This post has been a LONG time coming! I've been busy with work and also lazy about posting about our dinner here because these photos do not do any justice at all to the food. Let me quickly add that this is not a reflection on my photography skills although I have a long way to go in this department, but rather a problem with taking photos at close range with a disposable camera.
So, why was I using a disposable camera in the first place? Well, during one of our outings in Prague, we pulled out our compact digital to take a photo of ourselves in the snow. It was very chilly, and I can now tell you from experience that it is difficult to handle a camera when your hands are enveloped in thick, warm woolly gloves. It's easy to have the camera suddenly slip from your hands to hit the hard, icy ground and become damaged...and for you to have to purchase a disposable camera so that you can continue taking photos on your trip...
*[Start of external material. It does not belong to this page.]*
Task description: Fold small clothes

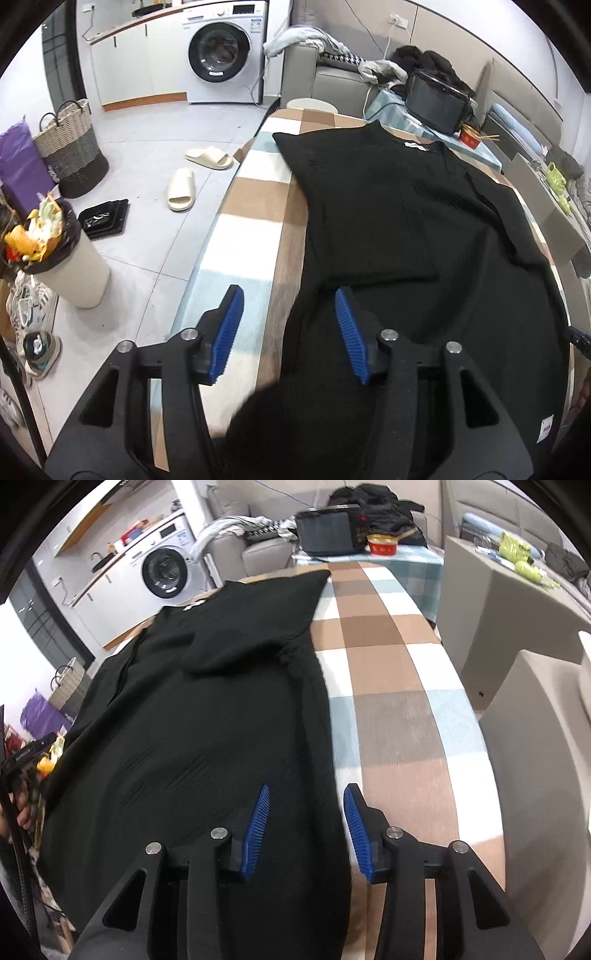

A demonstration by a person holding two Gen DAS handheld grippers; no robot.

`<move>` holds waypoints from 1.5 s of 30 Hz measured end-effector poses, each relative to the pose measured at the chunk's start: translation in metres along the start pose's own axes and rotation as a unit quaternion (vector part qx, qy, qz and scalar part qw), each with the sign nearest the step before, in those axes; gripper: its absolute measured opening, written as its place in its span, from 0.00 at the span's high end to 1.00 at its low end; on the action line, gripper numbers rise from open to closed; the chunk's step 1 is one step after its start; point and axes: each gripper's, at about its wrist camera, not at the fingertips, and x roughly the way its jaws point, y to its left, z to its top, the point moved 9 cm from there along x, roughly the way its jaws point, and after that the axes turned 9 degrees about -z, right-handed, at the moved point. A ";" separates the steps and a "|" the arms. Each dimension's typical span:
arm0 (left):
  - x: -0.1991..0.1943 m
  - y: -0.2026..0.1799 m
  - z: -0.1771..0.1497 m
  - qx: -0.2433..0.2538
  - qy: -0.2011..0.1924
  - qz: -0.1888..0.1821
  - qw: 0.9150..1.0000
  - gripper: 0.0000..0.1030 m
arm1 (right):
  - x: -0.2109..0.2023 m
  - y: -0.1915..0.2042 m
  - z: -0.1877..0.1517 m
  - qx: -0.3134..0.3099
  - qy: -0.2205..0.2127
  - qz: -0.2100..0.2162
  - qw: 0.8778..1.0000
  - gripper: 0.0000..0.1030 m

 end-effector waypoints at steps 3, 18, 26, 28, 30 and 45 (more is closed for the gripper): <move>-0.028 -0.007 -0.019 0.009 -0.021 0.000 1.000 0.34 | -0.018 0.008 -0.015 -0.012 -0.019 0.006 1.000 0.50; -0.122 -0.069 -0.108 0.040 -0.055 -0.054 0.996 0.08 | -0.042 0.069 -0.116 -0.157 -0.007 0.012 0.988 0.44; -0.127 -0.076 -0.117 0.041 -0.051 -0.059 0.996 0.08 | -0.049 0.089 -0.125 -0.206 -0.043 0.000 0.978 0.86; -0.126 -0.076 -0.117 0.037 -0.049 -0.059 0.996 0.08 | -0.050 0.094 -0.126 -0.218 -0.048 -0.002 0.975 0.95; -0.126 -0.076 -0.119 0.035 -0.048 -0.060 0.996 0.08 | -0.050 0.090 -0.124 -0.208 -0.044 0.005 0.977 0.98; -0.115 -0.065 -0.112 0.032 -0.038 -0.047 0.998 0.08 | -0.056 0.026 -0.120 -0.147 -0.019 -0.025 0.989 0.95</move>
We arrived in Paris from Strasbourg at around 6:00pm and immediately proceeded to promenade down the Champs Elysee, enjoying the ambience of this romantic city once again. After strolling around for about an hour, we started to look for a place to eat. We wandered over the Pont Royal to St Germain des Pres in search of dinner, but being Christmas night there were few people on the streets and fewer places that appeared to be open. We walked down a rather deserted Rue de Bac past one or two brightly-lit bistros that were silently waiting to be filled. As we turned onto Bd St Germain, we spotted red and white lettering on a black sign that read 'L'Atelier de Joel Robuchon'. We crossed the road, not knowing whether we needed a reservation or even if they were serving meals that night, however we were quickly and warmly welcomed into the cosy restaurant to sit at the bar facing the open kitchen. We ordered a couple of degustation-sized meals and although the photos are not in focus, the food was certainly our main focus that evening:
La lisette sur une tarte fine au parmesan
La sardine au confit de tomates
La chataigne en fin veloute au fumet
La langoustine en ravioli truffe, au chou
L’agneau de lait en cotelette au thym
Le chevreuil, mignonette a l’aigre doux
Our waitress was most agreeable in helping us to make our choices (and relaxed about me taking photos of food & kitchen) and kept a close eye on our progress to ensure that each serving came out immediately after the previous one had been cleared. They didn't rush our meal at any stage, but the pace at which the next dish was served was such that we wished there was more breathing space between. Our dishes were as good as you would expect from any top restaurant, but the goat was a real stand out for me as 1. it's not something that I would normally have and 2. it was so tender and rich that it reminded me of liver, almost. This was closely followed by the langoustine ravioli and the anchovy tart.
PS- A big hello to David & Mark from the Orange County if you are reading this!